One major problem with “redistribution” of any opportunity is that it uses some distant, powerful overseer (tyrant) to make decisions best made by individuals. Most young people are not as financially well off as most older people, nor as well off as they will be later in their lives. They are paying student loan debts, getting started in their careers. If there is a time to risk doing without comprehensive health insurance, they’re at the best time of their lives to do it. Maybe a catastrophic policy would be wise, if they can afford one. But chances are in their favor that their money is better spent on something else—and that’s why so many of this demographic have chosen to spend less on medical coverage.
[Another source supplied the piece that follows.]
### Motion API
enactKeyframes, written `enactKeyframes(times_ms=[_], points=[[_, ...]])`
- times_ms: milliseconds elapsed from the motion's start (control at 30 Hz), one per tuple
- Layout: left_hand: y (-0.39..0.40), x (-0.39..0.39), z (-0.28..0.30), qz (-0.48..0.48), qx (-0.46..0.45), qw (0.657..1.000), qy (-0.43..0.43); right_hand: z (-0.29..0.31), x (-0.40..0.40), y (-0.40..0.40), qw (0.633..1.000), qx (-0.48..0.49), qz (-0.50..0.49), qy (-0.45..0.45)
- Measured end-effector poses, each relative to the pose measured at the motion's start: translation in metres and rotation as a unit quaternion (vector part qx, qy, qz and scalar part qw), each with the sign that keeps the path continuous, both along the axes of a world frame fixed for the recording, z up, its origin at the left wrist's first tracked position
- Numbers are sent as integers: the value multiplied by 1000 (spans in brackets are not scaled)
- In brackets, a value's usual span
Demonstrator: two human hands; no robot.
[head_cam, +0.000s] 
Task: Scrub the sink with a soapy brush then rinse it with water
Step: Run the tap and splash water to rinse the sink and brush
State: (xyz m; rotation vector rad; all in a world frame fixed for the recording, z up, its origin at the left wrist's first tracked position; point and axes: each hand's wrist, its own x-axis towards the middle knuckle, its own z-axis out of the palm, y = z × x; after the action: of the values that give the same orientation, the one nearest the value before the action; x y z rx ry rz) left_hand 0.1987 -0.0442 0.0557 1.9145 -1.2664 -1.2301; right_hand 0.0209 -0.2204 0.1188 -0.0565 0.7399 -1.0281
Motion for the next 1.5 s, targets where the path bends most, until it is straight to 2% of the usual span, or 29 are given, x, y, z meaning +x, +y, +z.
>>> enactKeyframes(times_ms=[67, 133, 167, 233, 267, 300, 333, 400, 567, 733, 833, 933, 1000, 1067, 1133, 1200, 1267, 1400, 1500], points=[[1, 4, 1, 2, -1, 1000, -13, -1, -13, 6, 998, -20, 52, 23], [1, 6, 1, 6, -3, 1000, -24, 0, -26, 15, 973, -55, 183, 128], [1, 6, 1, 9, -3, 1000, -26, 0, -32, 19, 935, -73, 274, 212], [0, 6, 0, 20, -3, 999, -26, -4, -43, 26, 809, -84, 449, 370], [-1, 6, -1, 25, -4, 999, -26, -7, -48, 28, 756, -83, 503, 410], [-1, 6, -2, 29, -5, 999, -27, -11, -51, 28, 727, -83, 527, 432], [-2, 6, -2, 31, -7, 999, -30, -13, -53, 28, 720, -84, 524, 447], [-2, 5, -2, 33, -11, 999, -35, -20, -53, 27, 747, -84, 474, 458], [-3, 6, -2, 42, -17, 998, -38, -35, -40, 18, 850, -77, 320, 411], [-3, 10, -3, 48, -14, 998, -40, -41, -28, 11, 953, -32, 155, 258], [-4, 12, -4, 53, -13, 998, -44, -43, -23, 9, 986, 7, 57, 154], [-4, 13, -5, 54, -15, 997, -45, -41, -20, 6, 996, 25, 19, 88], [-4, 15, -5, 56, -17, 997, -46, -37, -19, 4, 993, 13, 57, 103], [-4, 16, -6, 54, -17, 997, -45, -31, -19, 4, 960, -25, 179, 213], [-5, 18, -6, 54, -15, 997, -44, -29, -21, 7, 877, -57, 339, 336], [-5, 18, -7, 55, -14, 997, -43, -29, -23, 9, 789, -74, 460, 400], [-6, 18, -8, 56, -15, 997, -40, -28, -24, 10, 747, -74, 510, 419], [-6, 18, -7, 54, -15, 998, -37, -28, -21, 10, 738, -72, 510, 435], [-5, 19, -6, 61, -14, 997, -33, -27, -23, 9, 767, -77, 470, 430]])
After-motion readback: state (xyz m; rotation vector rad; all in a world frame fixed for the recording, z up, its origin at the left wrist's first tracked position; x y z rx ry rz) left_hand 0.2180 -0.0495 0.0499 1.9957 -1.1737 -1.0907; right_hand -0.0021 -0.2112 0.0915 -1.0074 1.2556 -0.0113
Obamacare, in essence, forces young healthy people to impoverish themselves for a product they don’t need in order to help pay a subsidy for that product to people at the culmination of their career and lifetime of wealth building who can better afford to pay the higher costs. In the first year or two, paying the penalty/tax is a lower burden than paying for the actual product. It’s just money into a black hole, though—no actual benefit to the young healthy person being extorted.
On top of it all, the failure of the Obamacare website is just a little too much to believe. Here’s the summary: young people are forced to buy a product they don’t want, don’t need, and can't afford to help buy that product for those who are already affording it—and this tech savvy demographic is supposed to voluntarily sign up for this servitude on a website that doesn’t work.
Yes, that is centrally planned “redistribution” at its finest. Welcome to tyranny.